I didn’t realise that there was still so much mystery surrounding the moon. Scientists think it was formed from debris left over from a huge collision between the Earth and another body, but they don’t know for sure. But we do know it is egg shaped, not round, and is moving very slowly away from the Earth…

The moon plays a part in many ancient cultures that developed lunar calendars, Christianity being one of them. Originally, the moon was regarded as being a symbol of wisdom and justice but this later changed to signify madness, or lunacy – from ‘luna’ the Latin word for the moon. Ever since the Middle Ages, epileptic fits were believed to be triggered by the full moon. There is also an old wives tale that warned people not to have surgery around a full moon, as they would bleed excessively – ugh!

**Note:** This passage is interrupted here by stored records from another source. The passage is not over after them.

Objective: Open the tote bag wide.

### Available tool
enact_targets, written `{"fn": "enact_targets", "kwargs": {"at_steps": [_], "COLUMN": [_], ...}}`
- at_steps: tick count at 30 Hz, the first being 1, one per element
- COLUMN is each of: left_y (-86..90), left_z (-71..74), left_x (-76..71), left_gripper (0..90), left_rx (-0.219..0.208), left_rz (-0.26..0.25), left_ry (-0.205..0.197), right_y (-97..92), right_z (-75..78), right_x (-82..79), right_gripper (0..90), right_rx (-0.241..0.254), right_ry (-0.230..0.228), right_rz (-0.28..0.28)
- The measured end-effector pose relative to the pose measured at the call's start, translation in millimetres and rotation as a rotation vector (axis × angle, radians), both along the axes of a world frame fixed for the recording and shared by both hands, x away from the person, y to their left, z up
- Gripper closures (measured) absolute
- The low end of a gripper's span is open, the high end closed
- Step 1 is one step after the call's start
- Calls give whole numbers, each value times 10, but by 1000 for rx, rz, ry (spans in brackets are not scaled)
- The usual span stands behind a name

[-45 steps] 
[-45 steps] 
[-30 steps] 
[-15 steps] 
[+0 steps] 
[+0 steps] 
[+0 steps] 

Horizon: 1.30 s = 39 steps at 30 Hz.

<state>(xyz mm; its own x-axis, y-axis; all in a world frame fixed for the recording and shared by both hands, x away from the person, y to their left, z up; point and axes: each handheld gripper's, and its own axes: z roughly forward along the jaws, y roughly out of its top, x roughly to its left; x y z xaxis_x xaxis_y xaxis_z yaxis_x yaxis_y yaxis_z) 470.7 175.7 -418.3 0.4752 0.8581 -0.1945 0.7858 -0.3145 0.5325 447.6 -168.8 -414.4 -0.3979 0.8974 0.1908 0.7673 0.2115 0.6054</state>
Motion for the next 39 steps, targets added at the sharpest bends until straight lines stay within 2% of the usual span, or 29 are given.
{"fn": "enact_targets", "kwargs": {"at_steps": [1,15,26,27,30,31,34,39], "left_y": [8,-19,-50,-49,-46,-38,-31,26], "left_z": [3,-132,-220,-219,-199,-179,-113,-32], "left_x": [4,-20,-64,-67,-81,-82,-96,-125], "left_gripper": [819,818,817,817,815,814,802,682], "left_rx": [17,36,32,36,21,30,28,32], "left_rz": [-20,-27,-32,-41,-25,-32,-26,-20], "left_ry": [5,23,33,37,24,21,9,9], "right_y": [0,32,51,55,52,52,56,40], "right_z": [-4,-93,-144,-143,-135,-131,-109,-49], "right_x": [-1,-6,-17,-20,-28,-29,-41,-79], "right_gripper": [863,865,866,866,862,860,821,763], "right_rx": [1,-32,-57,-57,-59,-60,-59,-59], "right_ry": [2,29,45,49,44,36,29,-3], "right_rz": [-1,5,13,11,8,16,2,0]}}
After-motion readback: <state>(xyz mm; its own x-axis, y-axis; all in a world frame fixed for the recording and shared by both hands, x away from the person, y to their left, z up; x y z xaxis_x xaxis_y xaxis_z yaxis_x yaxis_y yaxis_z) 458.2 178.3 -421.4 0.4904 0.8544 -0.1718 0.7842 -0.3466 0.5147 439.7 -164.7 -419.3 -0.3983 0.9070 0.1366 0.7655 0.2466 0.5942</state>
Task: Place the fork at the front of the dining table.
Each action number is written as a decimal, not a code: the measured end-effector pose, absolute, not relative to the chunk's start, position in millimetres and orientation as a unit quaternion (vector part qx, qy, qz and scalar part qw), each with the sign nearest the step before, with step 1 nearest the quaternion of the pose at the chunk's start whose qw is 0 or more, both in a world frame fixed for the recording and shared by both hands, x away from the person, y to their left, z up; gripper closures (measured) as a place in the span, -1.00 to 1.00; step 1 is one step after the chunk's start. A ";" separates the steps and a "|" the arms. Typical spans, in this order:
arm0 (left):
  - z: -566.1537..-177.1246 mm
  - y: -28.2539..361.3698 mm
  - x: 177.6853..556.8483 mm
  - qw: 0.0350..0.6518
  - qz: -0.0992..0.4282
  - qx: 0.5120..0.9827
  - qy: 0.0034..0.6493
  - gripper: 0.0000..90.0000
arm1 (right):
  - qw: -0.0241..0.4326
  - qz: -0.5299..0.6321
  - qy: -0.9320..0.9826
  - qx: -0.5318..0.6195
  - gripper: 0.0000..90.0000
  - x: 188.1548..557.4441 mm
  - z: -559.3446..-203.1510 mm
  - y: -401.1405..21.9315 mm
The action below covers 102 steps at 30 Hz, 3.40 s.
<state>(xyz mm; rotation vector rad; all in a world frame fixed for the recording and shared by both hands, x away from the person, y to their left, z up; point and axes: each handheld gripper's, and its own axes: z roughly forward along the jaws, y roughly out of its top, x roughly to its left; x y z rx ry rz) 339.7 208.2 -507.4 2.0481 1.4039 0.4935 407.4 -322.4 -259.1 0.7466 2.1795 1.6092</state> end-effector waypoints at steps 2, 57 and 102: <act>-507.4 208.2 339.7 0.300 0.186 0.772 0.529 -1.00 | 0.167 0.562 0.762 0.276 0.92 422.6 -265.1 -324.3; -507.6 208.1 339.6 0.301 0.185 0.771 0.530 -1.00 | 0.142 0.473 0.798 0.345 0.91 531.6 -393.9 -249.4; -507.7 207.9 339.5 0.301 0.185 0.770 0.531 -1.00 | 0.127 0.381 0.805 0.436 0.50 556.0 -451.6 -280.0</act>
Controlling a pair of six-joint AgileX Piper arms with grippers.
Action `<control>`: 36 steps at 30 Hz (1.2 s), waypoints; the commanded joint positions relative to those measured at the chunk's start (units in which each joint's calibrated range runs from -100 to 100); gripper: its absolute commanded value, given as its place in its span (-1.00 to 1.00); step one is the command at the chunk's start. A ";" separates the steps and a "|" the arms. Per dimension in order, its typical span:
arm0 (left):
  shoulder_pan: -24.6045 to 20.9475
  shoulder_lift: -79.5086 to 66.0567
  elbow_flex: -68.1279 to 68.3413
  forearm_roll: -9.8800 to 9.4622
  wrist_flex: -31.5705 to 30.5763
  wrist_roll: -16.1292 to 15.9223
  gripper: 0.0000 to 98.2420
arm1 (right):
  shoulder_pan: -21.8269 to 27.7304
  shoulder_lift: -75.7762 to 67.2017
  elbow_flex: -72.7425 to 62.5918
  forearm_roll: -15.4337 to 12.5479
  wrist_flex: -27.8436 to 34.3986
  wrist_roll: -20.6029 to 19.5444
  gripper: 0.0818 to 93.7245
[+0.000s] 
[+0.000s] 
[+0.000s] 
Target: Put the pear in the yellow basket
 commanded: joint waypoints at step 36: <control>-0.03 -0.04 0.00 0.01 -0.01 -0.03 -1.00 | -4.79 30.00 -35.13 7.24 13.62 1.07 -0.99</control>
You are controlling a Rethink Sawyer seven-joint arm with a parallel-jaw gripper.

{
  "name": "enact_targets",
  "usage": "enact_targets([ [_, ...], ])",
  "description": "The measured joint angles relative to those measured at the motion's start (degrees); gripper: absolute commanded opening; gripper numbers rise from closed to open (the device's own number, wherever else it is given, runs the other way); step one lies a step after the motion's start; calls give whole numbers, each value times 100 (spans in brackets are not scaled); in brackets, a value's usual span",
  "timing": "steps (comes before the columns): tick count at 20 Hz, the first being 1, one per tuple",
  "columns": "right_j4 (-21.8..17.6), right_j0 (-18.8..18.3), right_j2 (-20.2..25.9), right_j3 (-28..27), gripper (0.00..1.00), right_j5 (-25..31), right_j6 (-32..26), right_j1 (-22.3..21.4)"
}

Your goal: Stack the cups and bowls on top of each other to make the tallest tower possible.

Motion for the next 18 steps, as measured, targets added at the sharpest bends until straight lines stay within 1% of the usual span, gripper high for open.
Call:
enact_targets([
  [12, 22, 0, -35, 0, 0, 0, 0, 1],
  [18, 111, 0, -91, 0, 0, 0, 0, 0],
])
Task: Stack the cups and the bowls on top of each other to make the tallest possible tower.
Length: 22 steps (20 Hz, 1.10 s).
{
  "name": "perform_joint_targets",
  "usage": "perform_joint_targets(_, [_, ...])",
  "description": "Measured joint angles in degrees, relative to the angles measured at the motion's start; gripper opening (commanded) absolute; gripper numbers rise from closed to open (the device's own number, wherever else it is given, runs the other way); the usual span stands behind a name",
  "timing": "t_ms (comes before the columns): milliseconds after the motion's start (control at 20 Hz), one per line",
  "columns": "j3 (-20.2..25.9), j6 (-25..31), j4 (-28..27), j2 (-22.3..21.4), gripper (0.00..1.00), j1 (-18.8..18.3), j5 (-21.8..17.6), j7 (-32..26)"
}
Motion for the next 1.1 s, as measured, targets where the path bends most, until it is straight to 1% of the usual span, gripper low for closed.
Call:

There are many myths and tales about the moon and its influence, but no real scientific evidence to back them up, sadly. Dogs are often said to howl at a full moon (I can’t say any of mine have!) and then of course, there’s the whole werewolf scenario! People are still fascinated by the effect of the full moon on human behaviour and it even has its own term, ‘Transylvania Hypothesis’!

There are so many romantic moon-related terms, I thought I’d list a few of them here. The lovely sounding ‘harvest moon’ and ‘hunter’s moon’ are traditional terms for the full moons that we see during late summer and in the autumn, and nowadays we also talk about a supermoon – a full moon or a new moon that coincides with the closest distance that the moon reaches to Earth giving a larger-than-usual apparent size of the lunar disk. The Americans, however, seem to have made an art out of romantic-sounding moon terms, so here are some examples for you:

  • January: Wolf Moon, Old Moon
  • February: Snow Moon, Hunger Moon
  • March: Crow Moon, Sap Moon
  • April: Pink Moon, Egg Moon, Fish Moon
  • May: Milk Moon, Flower Moon
  • June: Strawberry Moon, Rose Moon
  • July: Hay Moon, Thunder Moon
  • August: Corn Moon, Sturgeon Moon
  • September: Harvest Moon, Full Corn Moon
  • October: Hunter’s moon, Blood Moon
  • November: Beaver Moon, Frosty Moon
  • December: Cold Moon, Long Night’s Moon

I love the idea of looking up in the middle of a barbecue and saying, sagely: “Ah yes, it’s a Strawberry Moon tonight!”